Como no respondió la niña, entró en su cuarto, y del grito y patada que dio de rabia, retembló el edificio. Le habían robado la única persona que había querido en su larga vida. Por la pista del caballo, averiguó el camino que llevaban los que huían a toda brida, y, furioso el hombrón, de cada paso adelantaba una legua. Pronto alcanzó al noble bruto que conducía sobre sus lomos la feliz pareja. El joven temblaba pero la muchacha, sonriéndose, arrojó al gigante una de las hojas maravillosas que había cogido en la huerta la tarde anterior entre ellos y su perseguidor   —69→   se interpuso un ancho y profundo río. El monstruo lo pasó a nado. Tiritaba de miedo el enamorado mozo; la niña, muy serena, tiró al suelo la hoja del segundo árbol, y un río de vino más caudaloso que el anterior atajó los pasos del gigante. Éste, con sus anchas tragaderas, de un sorbo lo dejó seco.
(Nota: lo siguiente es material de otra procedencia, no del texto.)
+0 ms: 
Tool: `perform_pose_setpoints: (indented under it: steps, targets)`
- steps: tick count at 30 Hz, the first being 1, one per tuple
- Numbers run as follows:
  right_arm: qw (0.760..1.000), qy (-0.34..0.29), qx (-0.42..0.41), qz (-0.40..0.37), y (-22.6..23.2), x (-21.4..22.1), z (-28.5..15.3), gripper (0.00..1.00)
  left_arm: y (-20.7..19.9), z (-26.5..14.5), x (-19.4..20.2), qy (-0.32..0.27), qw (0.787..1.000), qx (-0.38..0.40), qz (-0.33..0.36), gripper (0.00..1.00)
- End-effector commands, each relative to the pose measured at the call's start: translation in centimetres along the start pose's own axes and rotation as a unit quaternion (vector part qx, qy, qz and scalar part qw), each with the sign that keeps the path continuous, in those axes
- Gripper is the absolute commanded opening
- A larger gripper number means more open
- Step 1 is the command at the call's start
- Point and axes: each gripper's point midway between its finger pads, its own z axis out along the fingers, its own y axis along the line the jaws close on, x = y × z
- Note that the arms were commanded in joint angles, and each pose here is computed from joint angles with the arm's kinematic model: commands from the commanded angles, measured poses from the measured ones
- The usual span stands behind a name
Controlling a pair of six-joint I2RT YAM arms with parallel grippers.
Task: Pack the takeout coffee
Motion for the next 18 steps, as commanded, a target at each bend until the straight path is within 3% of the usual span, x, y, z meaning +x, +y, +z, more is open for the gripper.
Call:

No había remedio. De nada servía al caballero espolear al ligero animal, que corría más que el viento. Ya tenía el feroz gigante levantada la manaza para aplastar a los que se le escapaban, cuando la dama, apoyada en el brazo derecho de su amante, dejó caer la tercera hoja. En el acto, olas inmensas de aceite hirviendo, de un olor insoportable, ahogaron al monstruo horrible y a sus maldiciones.

Libres y alegres se apearon; llegó la noche, y se durmieron. Se creían dichosos y próximos al término de su viaje, cuando un ejército de gigantes, más espantosos que el que acababa de perecer en un mar de aceite,   —70→   agitando sus larguísimos brazos, trataban de despedazarlos; como la niña no tenía ya las hojas portentosas para detenerlos del susto despertó, abrió los ojos, y se halló en la cama junto a su madre, de la cual no se había separado nunca.

Las muchachas, a los dieciséis años suelen tener sueños semejantes.